‘Regulation works’: Environment Agency warns against post-Brexit red tape bonfire

'Regulation works': Environment Agency warns against post-Brexit red tape bonfire

EA chief executive Sir James Bevan reasons strong environmental regulation crucial to post-pandemic economic recovery

A stronger focus on “better regulation , not deregulation” after Brexit and the Covid-1 9 pandemic are critical to helping businesses to thrive while protecting England’s air, acre and spray from threats such as climate change, distributed according to Environment Agency( EA) president of the united states Sir James Bevan.

Bevan said the financial detriment cultivate by the coronavirus crisis alongside the UK’s recent departure from the EU opened up both the need and opportunity for a rapid recovery strategy enhanced by effective regulation, which he insisted could both help jobs superseded while also stopping environmental destruction.

But the onetime Foreign Office CEO, who took over at the helm of the EA in 2015, warned against “false choices” in any moves to reshape the UK’s approach to regulation post-Brexit, as he called for adequate resources and funding for the EA to carry out its work.

“Better regulation isn’t code for deregulation, ” Bevan said. “The test for any changes in legislation lies in the fact that they will deliver better environmental sequels as well as being good for the economy.”

He added that the EA needed “the right resources, funded by operators and by authority, to deliver the high dreams we all have in enhancing our environment”. “Ultimately, we will get the environment we are prepared to pay for, ” he said.

Bevan’s notes are likely to find favour among green business groups and NGOs which have long warned against opening the door to a post-Brexit regulatory bonfire that could lead to a ‘race to the bottom’ on environmental and climate standards.

That comes in stark contrast to the stance of arch-Brexiteers, many of whom have goal the UK’s exit from the The european institutions as chances for to trench many regulations that are harmful to jobs. Last-place month, meanwhile, the commanders of 250 industries were also asked by the government for their own views on which rules and regulations they are able to most wish to see dropped.

But Bevan bickered strong environmental regulations were of benefit to both the economy and the environment. “Good regulation isn’t involved, bureaucratic, and expensive; it is simple, impactful, and money-saving, ” he continued. “The best regulation will stop environmental damage at the resources, rather than the costly impact to the public purse and the environment of responding to damage after the event.”

It came as the EA yesterday published a brand-new report it said set out the potential benefits of environmental regulations in protecting air, ocean and country from harmful contamination.
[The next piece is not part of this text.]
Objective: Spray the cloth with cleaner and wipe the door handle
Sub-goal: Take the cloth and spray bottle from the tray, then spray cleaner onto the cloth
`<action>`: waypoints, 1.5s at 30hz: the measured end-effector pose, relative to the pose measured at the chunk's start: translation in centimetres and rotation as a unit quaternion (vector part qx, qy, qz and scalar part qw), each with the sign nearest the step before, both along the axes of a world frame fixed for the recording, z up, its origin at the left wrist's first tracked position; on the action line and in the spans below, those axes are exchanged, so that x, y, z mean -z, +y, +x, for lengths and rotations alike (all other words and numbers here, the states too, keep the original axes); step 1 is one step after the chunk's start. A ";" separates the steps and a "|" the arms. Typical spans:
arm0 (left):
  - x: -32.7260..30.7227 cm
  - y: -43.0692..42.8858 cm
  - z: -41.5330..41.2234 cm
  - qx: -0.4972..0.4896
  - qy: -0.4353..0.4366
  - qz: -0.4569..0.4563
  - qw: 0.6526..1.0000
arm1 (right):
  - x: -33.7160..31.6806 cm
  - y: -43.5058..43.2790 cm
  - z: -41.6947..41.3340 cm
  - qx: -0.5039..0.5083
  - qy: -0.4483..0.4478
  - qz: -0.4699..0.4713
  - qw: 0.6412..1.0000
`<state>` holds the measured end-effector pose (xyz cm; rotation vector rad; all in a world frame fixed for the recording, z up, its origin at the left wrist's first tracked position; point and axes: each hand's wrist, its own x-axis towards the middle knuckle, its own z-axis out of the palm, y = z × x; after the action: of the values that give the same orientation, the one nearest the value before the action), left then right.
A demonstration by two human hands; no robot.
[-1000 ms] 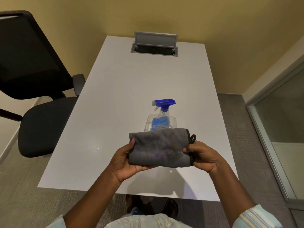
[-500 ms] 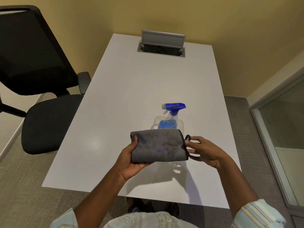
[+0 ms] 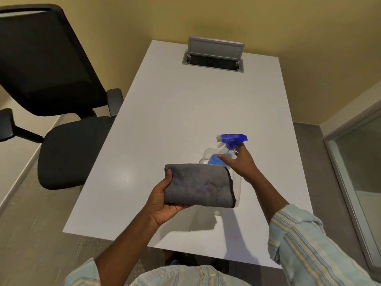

The report, which covers data from regulatory activities in 2019, claims to demonstrate improving trends in environmental conformity, pollution occurrences, crime and emissions.

Since 2010, air pollution releases have descended greatly, with nitrogen oxides falling 63 per cent, sulphur oxides coming 81 per cent of the children and PM10 particle pollution chipped by only over a third, the report establishes. Meanwhile, it shows the number of serious contamination occurrences came 12 per cent to 467 between 2018 and 2019, while the EA said it stopped illegal waste pleasure at 940 sites, penalizing businesses and individuals a total of PS4. 4m for environmental offences.

Even so, other bodies have repeatedly warned of a worryingly steep decreased in the England’s natural world, nonetheless, with the government having failed to meet any of the internationally-agreed biodiversity targets set 10 year ago. Last year the Natural Capital Committee told there had been virtually no progress against the government’s own biodiversity, sea, air and soil quality aims. Data from the EA last year likewise testified all English rivers failed to meet quality experiments for pollution.

But Bevan contended the findings of the EA report yesterday “shows that regulation works”.

“We are already playing a significant role through regulation, by enabling the technologies needed to decarbonise the UK economy, including nuclear, hydrogen, and carbon capture, and “were having” launched the new UK Emissions Trading Scheme, ” he said. “But as we and our world continue to change, we must not permit the environment to be left behind.”